* _DATA TO EXAMINE_
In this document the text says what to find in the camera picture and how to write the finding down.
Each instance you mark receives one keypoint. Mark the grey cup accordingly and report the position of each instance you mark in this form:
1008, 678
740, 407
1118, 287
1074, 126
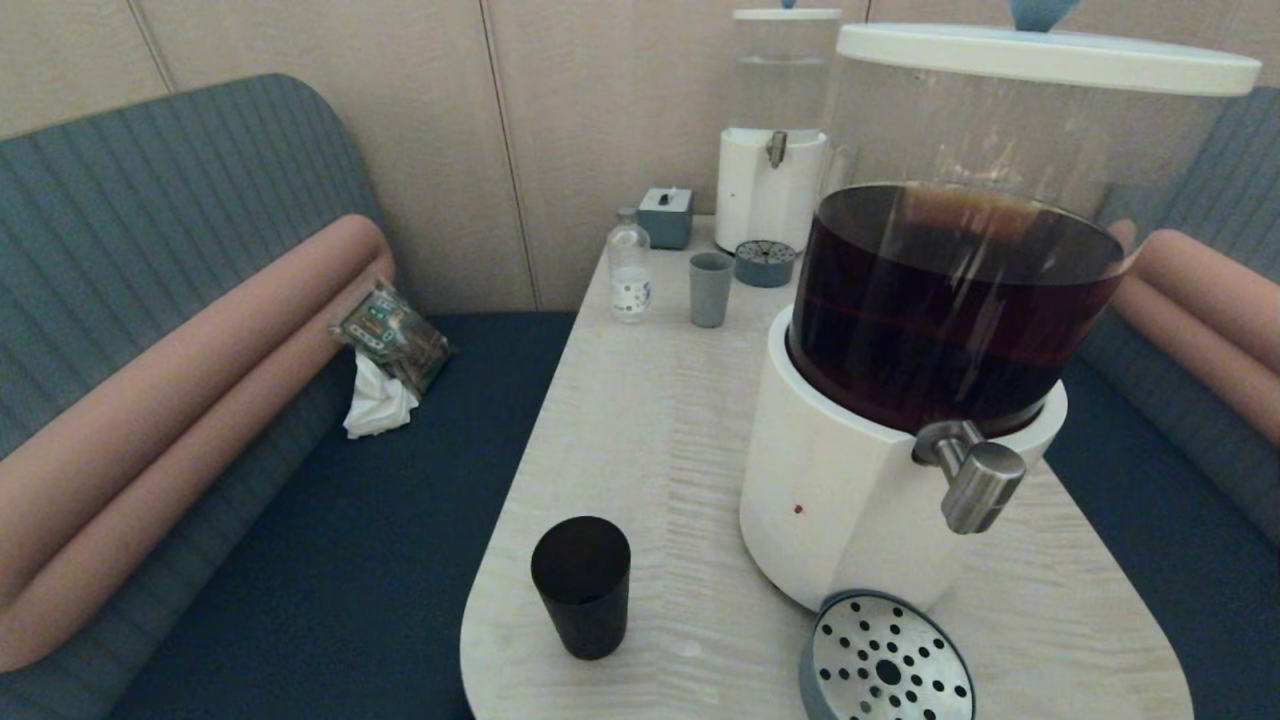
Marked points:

...

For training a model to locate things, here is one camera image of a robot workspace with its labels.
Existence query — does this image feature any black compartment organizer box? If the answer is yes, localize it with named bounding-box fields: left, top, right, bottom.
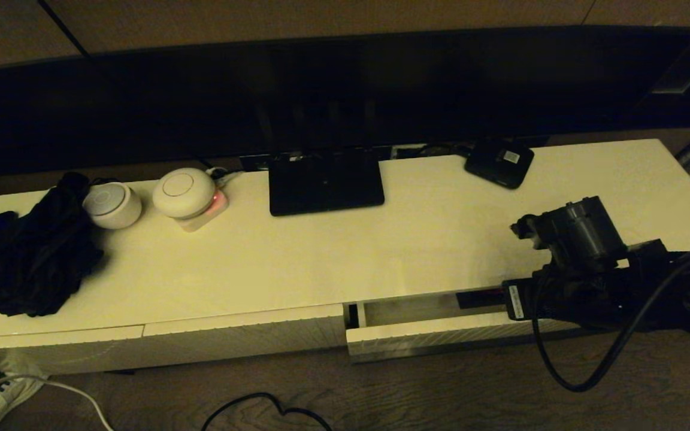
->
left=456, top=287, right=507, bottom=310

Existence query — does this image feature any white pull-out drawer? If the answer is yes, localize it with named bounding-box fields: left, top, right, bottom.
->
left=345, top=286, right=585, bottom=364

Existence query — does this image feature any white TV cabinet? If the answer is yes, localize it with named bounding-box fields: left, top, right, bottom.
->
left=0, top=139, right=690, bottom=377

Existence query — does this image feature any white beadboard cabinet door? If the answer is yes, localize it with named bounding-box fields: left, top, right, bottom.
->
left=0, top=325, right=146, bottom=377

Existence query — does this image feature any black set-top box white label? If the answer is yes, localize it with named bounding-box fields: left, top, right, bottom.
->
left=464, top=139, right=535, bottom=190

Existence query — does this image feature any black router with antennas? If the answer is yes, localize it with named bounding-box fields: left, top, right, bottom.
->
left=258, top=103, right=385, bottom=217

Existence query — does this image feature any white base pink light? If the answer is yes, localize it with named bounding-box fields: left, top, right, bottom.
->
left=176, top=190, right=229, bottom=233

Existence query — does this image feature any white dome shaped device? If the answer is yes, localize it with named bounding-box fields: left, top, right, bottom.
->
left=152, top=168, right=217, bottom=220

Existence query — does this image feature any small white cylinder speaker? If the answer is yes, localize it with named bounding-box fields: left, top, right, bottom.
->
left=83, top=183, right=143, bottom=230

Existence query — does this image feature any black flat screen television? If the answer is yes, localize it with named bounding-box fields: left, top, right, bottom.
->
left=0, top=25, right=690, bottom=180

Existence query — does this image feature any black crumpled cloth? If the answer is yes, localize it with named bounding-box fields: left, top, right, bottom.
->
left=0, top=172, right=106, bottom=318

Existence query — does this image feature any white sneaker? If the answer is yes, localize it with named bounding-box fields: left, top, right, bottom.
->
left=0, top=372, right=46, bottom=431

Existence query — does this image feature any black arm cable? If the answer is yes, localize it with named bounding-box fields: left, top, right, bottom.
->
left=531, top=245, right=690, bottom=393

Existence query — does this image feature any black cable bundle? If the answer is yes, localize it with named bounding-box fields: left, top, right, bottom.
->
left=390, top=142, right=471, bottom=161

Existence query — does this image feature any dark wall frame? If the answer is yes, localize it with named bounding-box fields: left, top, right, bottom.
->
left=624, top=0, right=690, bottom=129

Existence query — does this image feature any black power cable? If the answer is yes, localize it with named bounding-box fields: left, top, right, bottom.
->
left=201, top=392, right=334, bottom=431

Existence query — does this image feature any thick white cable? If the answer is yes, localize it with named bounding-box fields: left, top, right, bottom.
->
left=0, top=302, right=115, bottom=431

* _WHAT YOU WILL DO_
All lines carrying the word "camera" must be copied from the data above.

* _RESPONSE BELOW_
In this document the text says what to find in the camera picture and how to write the finding down.
For training a model to locate things, here is one camera image of a robot workspace with its labels.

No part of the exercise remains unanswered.